▶ _PROBLEM DETAILS_: What lines of the data below include the word "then"? Report them by copying each.

▶ _DATASET EXTRACT_:

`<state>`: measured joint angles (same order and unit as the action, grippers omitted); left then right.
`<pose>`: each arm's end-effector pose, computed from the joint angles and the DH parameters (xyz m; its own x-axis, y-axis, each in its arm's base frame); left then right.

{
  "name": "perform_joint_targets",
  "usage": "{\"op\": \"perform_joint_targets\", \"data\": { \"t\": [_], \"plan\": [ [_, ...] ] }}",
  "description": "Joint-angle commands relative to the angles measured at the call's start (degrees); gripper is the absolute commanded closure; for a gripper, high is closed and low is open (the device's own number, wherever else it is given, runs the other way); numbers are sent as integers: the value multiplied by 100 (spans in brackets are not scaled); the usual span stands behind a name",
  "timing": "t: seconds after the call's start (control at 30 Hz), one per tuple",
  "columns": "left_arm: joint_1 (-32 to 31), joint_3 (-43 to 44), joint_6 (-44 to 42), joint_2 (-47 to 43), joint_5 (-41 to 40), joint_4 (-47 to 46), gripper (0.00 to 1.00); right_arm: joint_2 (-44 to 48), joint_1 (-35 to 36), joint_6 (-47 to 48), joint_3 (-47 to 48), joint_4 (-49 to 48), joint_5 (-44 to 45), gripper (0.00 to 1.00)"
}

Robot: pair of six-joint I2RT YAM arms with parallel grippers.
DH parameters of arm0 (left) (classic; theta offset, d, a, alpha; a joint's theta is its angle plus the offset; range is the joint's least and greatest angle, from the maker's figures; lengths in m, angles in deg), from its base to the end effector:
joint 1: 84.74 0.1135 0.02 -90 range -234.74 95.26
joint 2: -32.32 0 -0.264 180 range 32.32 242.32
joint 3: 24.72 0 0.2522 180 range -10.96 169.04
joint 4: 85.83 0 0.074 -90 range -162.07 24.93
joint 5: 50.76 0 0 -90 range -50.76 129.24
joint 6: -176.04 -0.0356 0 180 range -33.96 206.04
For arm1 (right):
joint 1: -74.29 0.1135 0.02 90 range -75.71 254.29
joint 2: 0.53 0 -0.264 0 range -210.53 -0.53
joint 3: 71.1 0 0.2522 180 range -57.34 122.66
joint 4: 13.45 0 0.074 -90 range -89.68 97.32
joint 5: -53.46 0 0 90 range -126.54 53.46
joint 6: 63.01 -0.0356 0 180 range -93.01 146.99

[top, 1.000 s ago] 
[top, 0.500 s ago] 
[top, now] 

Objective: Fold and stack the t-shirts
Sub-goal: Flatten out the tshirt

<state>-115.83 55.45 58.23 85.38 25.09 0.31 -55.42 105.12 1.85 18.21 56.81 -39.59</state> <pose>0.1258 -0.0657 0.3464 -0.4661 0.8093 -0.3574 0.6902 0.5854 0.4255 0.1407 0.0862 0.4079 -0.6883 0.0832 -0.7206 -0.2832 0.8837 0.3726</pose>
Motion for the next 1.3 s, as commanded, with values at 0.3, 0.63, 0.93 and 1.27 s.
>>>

▶ _RESPONSE AREA_:
`<state>`: measured joint angles (same order and unit as the action, grippers omitted); left then right.
`<pose>`: each arm's end-effector pose, computed from the joint angles and the DH parameters (xyz m; its own x-axis, y-axis, each in its arm's base frame); left then right.

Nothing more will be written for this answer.